Developer Tools

Arm AGI CPU

Arm's first-ever silicon product delivers 2x rack performance for agentic AI workloads, with Meta as lead partner.

Deep Dive

Arm has made a historic shift from IP licensor to silicon manufacturer with the announcement of the Arm AGI CPU. This new class of processor, built on the Arm Neoverse platform, is designed specifically to power the infrastructure for continuous, large-scale agentic AI systems where software agents coordinate tasks in real-time. The CPU is architected for rack-scale efficiency, with a reference 1OU, 2-node blade packing 272 cores. These blades can populate a standard 36kW rack with 30 units for a total of 8,160 cores, and a liquid-cooled 200kW design with Supermicro can house 336 CPUs for over 45,000 cores.

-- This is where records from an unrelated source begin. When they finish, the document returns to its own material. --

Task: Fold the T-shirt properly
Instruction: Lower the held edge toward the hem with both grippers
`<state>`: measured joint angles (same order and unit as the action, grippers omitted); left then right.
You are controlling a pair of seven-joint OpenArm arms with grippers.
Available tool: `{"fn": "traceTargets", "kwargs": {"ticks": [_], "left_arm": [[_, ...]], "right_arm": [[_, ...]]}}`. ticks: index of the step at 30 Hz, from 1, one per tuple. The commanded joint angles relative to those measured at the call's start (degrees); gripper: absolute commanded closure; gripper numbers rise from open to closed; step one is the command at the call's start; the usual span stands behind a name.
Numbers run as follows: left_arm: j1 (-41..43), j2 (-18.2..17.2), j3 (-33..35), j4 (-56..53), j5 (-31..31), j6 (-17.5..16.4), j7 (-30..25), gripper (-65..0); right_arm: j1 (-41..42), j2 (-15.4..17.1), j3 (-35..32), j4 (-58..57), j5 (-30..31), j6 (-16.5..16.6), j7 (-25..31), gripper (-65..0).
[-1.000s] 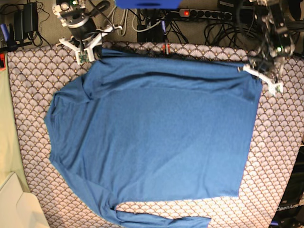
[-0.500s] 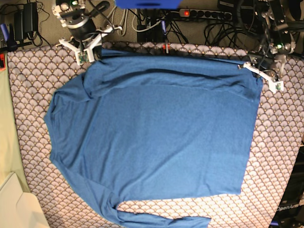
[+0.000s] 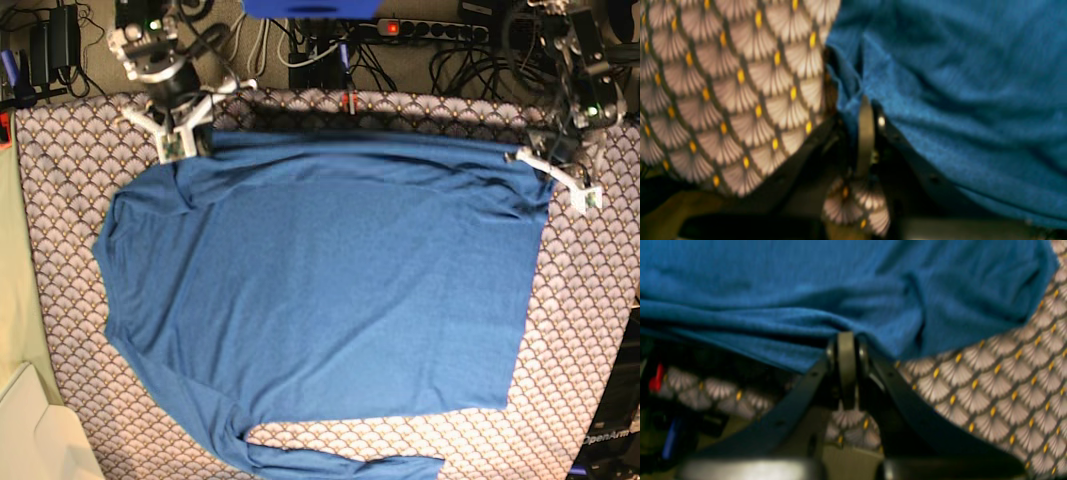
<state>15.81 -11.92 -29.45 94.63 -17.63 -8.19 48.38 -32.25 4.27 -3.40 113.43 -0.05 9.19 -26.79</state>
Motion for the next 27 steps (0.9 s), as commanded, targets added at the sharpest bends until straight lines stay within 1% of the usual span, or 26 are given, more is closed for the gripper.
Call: {"fn": "traceTargets", "kwargs": {"ticks": [1, 8, 15, 19, 24, 27], "left_arm": [[-0.6, -1.0, -0.2, 1.1, 0.2, 0.4, -0.4, -0.5], [-3.5, -1.0, -0.2, 0.9, 0.2, 0.6, -0.3, -0.5], [-7.1, -1.0, 0.2, 0.4, 0.2, 0.7, -0.3, -0.5], [-9.5, -1.0, 0.3, 0.2, 0.3, 0.8, -0.3, -0.5], [-13.7, -1.0, 0.3, -4.2, 0.3, 0.8, -0.3, -0.5], [-15.4, -1.0, 0.3, -6.2, 0.3, 0.8, -0.3, -0.5]], "right_arm": [[0.4, 0.2, 0.1, 1.3, -0.1, -0.2, 1.3, 0.0], [4.4, 0.2, 0.1, 1.0, -0.3, -0.2, 1.1, 0.0], [11.6, 0.2, 0.1, 0.8, -0.3, -0.2, -7.2, 0.0], [15.1, 0.3, 0.1, 0.8, -0.3, -0.2, -8.7, 0.0], [19.0, 0.3, 0.1, -0.9, -0.3, -0.2, -11.1, 0.0], [20.2, 0.3, 0.0, -2.3, -0.3, -0.2, -11.1, 0.0]]}}
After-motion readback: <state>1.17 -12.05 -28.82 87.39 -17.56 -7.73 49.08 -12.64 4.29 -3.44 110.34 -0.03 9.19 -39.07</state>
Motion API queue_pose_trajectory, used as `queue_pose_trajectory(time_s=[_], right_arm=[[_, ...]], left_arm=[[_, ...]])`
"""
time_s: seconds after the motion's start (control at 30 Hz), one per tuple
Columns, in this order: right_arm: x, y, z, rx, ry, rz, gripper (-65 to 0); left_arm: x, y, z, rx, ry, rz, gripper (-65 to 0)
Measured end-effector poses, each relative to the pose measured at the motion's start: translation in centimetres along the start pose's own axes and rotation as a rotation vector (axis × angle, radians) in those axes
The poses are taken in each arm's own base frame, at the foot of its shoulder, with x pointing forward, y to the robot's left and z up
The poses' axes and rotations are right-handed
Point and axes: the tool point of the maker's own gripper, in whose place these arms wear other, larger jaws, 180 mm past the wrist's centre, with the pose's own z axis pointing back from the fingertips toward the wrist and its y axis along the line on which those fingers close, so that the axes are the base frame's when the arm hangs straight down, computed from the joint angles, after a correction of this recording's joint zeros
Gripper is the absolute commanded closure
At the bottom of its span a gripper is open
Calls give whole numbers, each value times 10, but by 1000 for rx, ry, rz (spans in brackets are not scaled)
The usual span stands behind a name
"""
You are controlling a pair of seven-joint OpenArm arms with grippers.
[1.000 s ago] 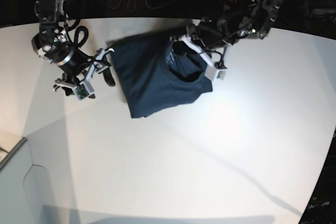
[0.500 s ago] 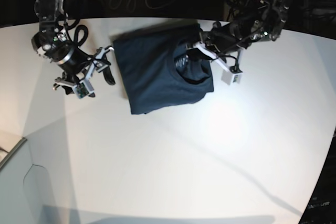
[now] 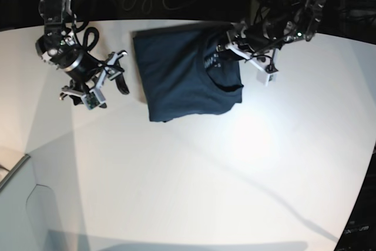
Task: Layout the t-shirt on the table in an organized manner, then fold the t-shirt properly
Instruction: 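Pull the bundle edges with both grippers to square it flat, then release the bundle and move the right gripper away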
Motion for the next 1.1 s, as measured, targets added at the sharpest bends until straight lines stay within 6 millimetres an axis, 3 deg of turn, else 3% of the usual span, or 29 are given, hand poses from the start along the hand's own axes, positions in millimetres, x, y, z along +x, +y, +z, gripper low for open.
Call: queue_pose_trajectory(time_s=[0.1,0.17,0.4,0.57,0.67,0.87,1.1], right_arm=[[1,-1,0,-1,-3,1,-399],[1,-1,0,-1,-3,1,-399],[2,-2,-1,-3,-5,2,-399],[4,-3,0,-6,-8,3,-399],[3,-2,0,-5,-7,3,-399],[14,-7,-3,-11,-31,13,-399],[13,-7,-3,-12,-23,14,-399]], left_arm=[[3,3,1,6,-9,10,-396],[4,2,1,4,-14,8,-417],[13,-11,13,-32,-54,7,-418],[23,14,24,21,-108,67,-419],[25,18,25,28,-117,86,-419],[33,12,18,11,-129,105,-420],[41,29,-4,41,-111,159,-420]])
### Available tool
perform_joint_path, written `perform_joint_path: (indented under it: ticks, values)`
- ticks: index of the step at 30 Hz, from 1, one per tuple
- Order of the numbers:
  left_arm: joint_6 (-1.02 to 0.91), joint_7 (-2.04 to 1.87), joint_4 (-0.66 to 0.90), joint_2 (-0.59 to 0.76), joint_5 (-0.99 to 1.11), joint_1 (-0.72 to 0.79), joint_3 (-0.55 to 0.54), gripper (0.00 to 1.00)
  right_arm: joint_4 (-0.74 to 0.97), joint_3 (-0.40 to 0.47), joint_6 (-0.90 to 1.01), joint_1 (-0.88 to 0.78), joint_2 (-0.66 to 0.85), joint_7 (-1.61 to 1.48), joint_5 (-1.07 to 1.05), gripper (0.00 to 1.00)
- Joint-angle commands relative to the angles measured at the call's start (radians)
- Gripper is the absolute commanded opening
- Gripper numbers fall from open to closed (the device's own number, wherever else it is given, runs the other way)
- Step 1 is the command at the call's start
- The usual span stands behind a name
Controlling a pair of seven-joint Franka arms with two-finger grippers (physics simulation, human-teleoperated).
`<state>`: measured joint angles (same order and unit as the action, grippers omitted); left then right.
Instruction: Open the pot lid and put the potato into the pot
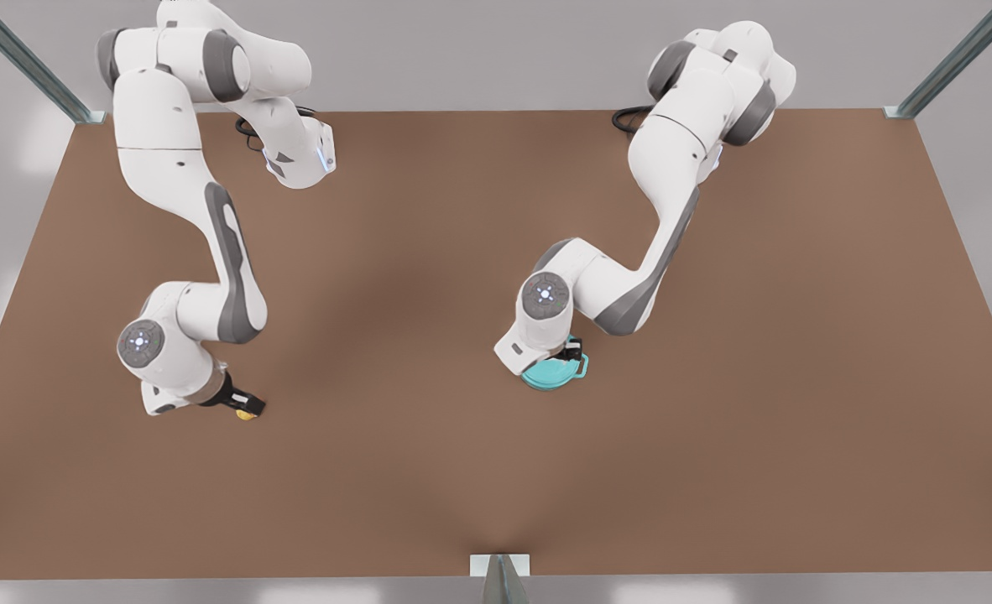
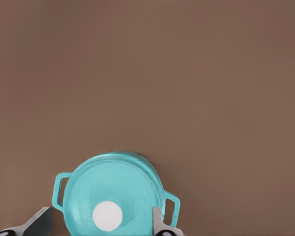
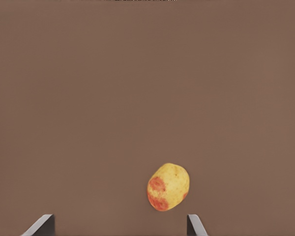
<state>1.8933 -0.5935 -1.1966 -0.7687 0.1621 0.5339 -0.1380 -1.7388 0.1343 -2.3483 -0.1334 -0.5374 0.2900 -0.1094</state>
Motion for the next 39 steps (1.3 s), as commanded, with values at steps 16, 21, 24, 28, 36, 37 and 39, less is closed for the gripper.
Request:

Arm claims the AGI CPU delivers more than 2x the performance per rack compared to the latest x86 systems, achieved through the fundamental advantages of the Arm architecture. Key to this is the class-leading memory bandwidth of the Neoverse V3 cores, which maintain performance under sustained load where x86 cores degrade, and high single-threaded performance that ensures 'every Arm thread does more work.' The commercial momentum is led by Meta, which is co-developing the CPU to optimize its gigawatt-scale infrastructure for its family of apps and to work alongside its custom MTIA accelerators. Planned deployments focus on accelerator management, agentic orchestration, and the densification of services needed for AI task scale-out.

Key Points
  • Arm's first-ever silicon product marks a historic shift from IP licensing to manufacturing, extending the Neoverse platform.
  • Designed for agentic AI, it scales to over 45,000 cores per rack and delivers 2x the performance of latest x86 systems.
  • Meta is the lead partner and customer, co-developing the CPU to work with its custom MTIA accelerators in gigawatt-scale infrastructure.

Why It Matters

It provides a foundational, high-performance CPU architecture purpose-built for the massive scale and continuous operation required by the next wave of agentic AI applications.